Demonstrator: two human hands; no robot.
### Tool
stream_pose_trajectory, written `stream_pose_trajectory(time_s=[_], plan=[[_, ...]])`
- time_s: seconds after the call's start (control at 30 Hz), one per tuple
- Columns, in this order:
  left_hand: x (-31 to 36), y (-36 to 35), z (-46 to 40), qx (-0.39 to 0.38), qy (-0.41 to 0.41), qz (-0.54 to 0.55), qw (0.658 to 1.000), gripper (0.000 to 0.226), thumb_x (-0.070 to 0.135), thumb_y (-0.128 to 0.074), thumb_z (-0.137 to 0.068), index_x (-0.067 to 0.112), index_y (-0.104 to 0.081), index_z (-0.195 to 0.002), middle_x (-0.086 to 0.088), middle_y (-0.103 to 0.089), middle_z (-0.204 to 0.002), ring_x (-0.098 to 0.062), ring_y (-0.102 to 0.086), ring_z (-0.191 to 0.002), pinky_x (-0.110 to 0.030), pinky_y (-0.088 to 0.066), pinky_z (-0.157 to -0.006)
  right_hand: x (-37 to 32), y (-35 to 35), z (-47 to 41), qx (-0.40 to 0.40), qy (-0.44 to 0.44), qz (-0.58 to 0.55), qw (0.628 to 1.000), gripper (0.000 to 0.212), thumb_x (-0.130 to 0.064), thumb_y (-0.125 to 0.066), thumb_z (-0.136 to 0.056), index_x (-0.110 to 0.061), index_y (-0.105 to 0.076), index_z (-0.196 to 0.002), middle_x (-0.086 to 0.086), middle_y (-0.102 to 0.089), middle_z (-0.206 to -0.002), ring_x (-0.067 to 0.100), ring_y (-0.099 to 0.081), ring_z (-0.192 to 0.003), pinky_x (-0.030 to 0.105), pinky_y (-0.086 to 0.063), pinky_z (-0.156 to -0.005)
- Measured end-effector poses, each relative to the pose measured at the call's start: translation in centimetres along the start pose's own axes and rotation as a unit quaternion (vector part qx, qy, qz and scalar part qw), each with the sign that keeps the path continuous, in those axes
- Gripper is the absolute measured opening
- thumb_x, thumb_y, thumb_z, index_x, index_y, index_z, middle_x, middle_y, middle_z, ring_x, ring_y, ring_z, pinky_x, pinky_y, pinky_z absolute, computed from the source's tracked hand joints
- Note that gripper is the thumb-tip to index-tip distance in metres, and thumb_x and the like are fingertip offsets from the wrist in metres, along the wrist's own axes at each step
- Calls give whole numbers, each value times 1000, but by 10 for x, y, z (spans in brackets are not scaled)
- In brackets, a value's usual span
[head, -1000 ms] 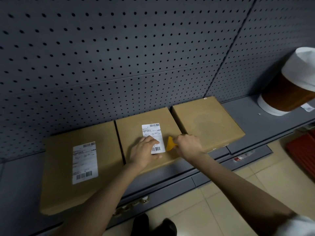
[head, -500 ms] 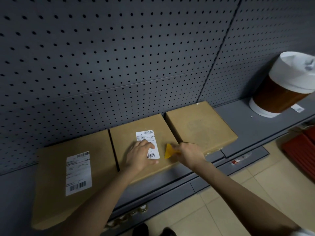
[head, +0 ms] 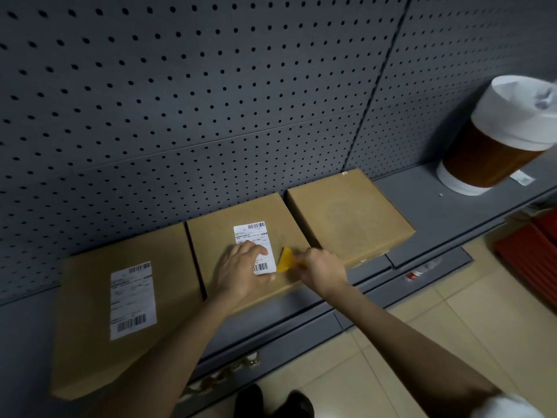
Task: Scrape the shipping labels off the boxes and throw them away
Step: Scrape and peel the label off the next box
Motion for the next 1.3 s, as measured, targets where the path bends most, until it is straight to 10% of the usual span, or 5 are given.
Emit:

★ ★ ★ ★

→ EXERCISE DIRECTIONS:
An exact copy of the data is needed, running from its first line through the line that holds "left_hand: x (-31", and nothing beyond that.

→ FINISHED TASK:
Demonstrator: two human hands; no robot.
### Tool
stream_pose_trajectory, written `stream_pose_trajectory(time_s=[_], plan=[[_, ...]])`
- time_s: seconds after the call's start (control at 30 Hz), one per tuple
- Columns, in this order:
  left_hand: x (-31 to 36), y (-36 to 35), z (-46 to 40), qx (-0.39 to 0.38), qy (-0.41 to 0.41), qz (-0.54 to 0.55), qw (0.658 to 1.000), gripper (0.000 to 0.226), thumb_x (-0.070 to 0.135), thumb_y (-0.128 to 0.074), thumb_z (-0.137 to 0.068), index_x (-0.067 to 0.112), index_y (-0.104 to 0.081), index_z (-0.195 to 0.002), middle_x (-0.086 to 0.088), middle_y (-0.103 to 0.089), middle_z (-0.204 to 0.002), ring_x (-0.098 to 0.062), ring_y (-0.102 to 0.086), ring_z (-0.191 to 0.002), pinky_x (-0.110 to 0.030), pinky_y (-0.088 to 0.066), pinky_z (-0.157 to -0.006)

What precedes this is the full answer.